しかし代理欲求が越行として現れている場合はどうでしょう。たとえば第二子が産まれたことで第一子が大人びた行動を取るようになった場合、普通親は「お兄ちゃんやお姉ちゃんの自覚が出てきたのね」と思ってむしろ成長したとしてさらにこの子は放置される結果になるでしょう。

これが越行によって起こっている場合、実は第一子は方向が違うだけで、赤ちゃん帰りしているのと同じような状況にあります。余談ですが、実はAC(アダルト・チャイルド/チュルドレン)の問題はここにあると言っても過言ではないでしょう。よくACは「過剰適応」とか、「いい子の病気」とか言われますが、それは越行によって起こっていると考えられます(ACに関してはまたこのシリーズとは別途記述する予定)。

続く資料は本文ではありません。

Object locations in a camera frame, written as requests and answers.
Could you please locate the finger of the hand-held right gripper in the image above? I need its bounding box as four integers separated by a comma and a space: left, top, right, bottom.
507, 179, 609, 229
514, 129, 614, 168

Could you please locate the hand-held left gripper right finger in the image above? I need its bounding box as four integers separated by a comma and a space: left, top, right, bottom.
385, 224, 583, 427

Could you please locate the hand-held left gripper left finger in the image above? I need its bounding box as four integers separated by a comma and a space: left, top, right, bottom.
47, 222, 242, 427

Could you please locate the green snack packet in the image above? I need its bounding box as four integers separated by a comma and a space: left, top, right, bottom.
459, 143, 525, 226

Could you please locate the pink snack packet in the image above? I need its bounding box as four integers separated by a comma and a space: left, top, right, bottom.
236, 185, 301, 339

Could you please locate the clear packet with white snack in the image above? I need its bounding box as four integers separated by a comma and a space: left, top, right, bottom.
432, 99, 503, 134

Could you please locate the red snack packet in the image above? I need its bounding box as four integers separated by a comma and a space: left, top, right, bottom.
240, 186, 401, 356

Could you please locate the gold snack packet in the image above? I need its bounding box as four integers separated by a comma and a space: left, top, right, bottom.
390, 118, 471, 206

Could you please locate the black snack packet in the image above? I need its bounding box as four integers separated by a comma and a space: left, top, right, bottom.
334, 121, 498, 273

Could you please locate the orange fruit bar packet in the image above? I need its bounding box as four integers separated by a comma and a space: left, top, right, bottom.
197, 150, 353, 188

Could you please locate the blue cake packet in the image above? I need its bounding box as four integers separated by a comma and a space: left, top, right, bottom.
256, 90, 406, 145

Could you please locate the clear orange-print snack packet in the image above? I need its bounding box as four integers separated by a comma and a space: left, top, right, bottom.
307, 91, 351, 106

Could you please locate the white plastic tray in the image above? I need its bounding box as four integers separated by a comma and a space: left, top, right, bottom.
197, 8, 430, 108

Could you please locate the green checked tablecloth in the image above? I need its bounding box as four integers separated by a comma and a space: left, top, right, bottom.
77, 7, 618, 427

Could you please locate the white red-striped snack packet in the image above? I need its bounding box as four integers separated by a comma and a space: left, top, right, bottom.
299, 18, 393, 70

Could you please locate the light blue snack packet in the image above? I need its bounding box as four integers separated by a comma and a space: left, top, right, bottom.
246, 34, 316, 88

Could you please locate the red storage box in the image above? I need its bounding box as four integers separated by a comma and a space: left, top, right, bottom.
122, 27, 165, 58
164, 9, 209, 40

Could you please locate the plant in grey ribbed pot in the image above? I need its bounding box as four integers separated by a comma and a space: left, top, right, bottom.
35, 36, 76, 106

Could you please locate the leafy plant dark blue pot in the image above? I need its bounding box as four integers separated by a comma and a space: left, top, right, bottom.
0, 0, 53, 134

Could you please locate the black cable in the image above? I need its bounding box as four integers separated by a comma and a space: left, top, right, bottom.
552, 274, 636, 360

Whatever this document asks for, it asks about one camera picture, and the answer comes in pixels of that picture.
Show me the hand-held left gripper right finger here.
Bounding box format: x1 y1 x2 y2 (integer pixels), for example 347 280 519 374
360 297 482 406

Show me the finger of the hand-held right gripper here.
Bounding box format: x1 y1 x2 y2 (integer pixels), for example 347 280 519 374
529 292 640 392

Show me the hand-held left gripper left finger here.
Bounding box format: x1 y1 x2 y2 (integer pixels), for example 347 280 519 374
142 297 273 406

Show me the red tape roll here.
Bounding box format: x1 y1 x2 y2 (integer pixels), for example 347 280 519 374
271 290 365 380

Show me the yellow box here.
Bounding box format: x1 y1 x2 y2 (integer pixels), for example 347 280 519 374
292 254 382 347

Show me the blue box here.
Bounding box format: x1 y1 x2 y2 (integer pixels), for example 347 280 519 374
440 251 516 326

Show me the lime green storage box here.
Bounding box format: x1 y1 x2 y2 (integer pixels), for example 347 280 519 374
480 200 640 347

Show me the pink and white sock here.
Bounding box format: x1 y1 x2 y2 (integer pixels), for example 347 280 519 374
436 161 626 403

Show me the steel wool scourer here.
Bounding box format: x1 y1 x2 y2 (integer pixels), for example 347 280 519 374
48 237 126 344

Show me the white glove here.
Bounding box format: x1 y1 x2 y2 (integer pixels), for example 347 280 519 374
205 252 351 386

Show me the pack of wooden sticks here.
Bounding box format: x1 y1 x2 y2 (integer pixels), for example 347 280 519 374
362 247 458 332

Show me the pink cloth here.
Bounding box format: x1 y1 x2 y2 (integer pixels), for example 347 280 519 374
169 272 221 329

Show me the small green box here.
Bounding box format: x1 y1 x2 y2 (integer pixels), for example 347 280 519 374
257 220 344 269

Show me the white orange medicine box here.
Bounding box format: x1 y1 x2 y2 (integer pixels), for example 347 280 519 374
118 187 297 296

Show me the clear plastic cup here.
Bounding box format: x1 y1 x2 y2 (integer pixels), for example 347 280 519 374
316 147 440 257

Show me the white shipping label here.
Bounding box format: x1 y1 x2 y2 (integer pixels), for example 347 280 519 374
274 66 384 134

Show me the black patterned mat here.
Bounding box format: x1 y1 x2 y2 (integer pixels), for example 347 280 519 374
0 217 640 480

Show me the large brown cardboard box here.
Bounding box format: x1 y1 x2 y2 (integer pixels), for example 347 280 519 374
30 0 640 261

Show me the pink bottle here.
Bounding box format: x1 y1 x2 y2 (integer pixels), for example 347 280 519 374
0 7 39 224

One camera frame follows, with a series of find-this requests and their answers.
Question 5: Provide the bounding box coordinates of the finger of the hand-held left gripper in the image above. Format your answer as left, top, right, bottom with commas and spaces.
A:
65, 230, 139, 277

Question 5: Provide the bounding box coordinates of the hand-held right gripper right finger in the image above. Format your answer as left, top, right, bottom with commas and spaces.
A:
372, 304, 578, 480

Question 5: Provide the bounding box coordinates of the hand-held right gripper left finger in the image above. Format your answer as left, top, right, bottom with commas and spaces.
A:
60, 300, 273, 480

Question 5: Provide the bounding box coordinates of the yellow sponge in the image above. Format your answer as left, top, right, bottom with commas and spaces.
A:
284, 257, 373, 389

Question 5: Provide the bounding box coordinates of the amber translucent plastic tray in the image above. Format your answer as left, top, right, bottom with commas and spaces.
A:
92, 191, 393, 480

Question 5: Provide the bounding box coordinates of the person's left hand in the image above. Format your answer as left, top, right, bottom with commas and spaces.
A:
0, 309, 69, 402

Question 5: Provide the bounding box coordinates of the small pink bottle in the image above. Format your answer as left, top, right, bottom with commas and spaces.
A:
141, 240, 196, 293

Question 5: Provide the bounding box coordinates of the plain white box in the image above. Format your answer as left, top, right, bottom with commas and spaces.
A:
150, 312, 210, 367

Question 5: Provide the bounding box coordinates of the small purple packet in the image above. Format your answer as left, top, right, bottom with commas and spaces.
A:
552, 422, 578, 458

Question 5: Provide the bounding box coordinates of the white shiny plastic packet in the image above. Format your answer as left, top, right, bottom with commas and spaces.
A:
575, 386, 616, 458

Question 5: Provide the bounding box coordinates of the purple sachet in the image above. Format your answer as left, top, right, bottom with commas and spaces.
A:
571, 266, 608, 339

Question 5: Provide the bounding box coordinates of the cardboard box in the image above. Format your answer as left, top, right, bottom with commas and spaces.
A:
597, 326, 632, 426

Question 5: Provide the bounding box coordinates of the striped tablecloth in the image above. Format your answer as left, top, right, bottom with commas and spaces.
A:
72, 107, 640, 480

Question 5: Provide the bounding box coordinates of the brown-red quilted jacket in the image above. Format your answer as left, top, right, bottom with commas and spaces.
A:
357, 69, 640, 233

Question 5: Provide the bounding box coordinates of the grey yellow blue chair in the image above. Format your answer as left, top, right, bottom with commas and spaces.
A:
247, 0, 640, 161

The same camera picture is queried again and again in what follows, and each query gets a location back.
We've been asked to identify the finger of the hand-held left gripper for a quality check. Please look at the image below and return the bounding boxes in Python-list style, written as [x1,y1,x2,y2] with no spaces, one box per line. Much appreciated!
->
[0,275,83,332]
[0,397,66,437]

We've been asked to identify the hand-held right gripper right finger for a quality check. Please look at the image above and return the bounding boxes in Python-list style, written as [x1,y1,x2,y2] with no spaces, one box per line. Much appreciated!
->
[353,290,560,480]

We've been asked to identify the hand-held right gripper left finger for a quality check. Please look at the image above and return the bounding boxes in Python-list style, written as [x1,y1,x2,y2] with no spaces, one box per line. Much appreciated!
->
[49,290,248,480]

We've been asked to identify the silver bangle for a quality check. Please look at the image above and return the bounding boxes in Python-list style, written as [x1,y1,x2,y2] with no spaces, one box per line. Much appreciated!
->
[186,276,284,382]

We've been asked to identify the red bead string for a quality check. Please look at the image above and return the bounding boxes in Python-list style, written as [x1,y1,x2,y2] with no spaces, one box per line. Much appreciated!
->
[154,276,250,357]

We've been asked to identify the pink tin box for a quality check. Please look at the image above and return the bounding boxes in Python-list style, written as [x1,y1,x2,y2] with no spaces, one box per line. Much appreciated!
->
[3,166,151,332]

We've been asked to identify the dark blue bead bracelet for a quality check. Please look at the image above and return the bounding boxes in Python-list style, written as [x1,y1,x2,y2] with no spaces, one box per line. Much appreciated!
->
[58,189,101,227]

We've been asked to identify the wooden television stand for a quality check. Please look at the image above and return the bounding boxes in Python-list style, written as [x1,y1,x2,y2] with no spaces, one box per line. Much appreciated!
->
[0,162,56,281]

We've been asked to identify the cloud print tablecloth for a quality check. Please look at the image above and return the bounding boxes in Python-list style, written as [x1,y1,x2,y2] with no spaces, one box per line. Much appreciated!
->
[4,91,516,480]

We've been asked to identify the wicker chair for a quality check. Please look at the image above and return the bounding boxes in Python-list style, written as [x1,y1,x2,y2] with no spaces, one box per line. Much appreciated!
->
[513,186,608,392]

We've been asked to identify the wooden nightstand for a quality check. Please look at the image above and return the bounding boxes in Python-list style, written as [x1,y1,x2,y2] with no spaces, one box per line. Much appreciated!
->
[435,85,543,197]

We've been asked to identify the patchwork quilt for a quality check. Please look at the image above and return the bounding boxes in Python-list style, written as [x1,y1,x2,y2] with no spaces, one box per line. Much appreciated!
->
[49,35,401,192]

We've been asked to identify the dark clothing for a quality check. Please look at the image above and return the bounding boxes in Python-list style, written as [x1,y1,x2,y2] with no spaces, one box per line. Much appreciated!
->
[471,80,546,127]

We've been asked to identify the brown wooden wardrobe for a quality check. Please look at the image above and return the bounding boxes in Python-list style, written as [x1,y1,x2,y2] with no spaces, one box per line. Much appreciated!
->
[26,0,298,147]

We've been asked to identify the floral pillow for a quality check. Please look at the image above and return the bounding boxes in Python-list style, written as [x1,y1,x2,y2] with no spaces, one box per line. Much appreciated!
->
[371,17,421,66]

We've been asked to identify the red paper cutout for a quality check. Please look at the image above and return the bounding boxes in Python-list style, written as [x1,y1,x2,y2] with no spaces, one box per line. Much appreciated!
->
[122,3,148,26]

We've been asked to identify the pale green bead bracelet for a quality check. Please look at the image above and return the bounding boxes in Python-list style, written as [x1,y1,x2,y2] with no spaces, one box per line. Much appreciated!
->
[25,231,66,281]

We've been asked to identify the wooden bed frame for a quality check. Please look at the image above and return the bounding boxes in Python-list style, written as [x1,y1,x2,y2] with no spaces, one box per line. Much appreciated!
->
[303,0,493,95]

さて、越行も退行も代理欲求であり、本来の欲求を満たすことではありません。たとえるなら空腹の人間が空腹を紛らわすために水を飲むようなものです。水を飲めば一時は空腹が紛れますが、結局は食事をしない限り空腹は根本的には収まりません。水を飲むことで紛らわせるのは限界があります。同様に越行にも受容限度があり、又吉氏の観察ではおおよそ10年位が限度の目安であるようです。
たとえば3歳位で越行をはじめた場合、13歳前後が我慢の限度で、この頃から問題行動を起こすようになるようです。ちなみに又吉氏によると、順調に各種欲求が充足されていった場合、自己実現欲求が現れるのは15歳位のようです。